Data segment =>
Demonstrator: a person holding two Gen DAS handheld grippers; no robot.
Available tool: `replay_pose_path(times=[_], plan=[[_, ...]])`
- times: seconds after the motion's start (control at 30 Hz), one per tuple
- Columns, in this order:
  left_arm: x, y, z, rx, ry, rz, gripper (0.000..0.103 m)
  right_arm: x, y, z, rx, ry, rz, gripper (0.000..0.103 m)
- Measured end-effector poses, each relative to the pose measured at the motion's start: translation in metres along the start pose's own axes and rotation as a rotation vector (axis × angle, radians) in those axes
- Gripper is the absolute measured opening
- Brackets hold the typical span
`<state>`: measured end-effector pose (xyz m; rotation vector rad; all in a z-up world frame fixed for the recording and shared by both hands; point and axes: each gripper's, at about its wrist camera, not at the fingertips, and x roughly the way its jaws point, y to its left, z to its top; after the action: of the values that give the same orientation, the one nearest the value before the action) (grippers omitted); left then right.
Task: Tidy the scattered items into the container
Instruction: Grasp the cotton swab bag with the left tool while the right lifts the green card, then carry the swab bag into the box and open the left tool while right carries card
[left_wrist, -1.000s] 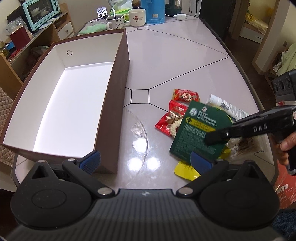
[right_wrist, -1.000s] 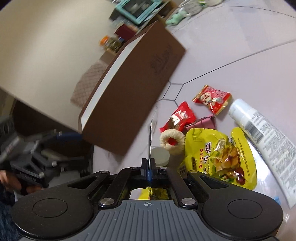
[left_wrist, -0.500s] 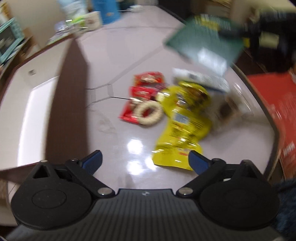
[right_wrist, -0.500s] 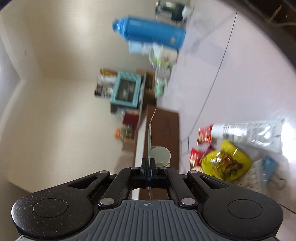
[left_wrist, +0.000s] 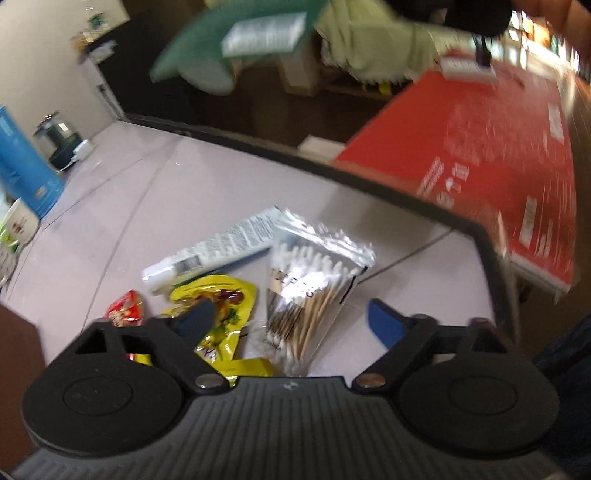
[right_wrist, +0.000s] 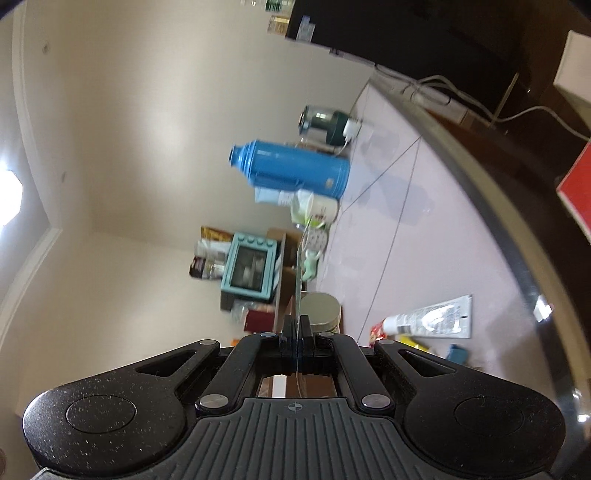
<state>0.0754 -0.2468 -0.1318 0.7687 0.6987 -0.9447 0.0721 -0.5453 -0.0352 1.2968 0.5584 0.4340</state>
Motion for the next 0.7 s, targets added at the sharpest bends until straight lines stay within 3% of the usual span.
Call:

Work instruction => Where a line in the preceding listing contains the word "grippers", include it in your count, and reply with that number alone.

Response => 2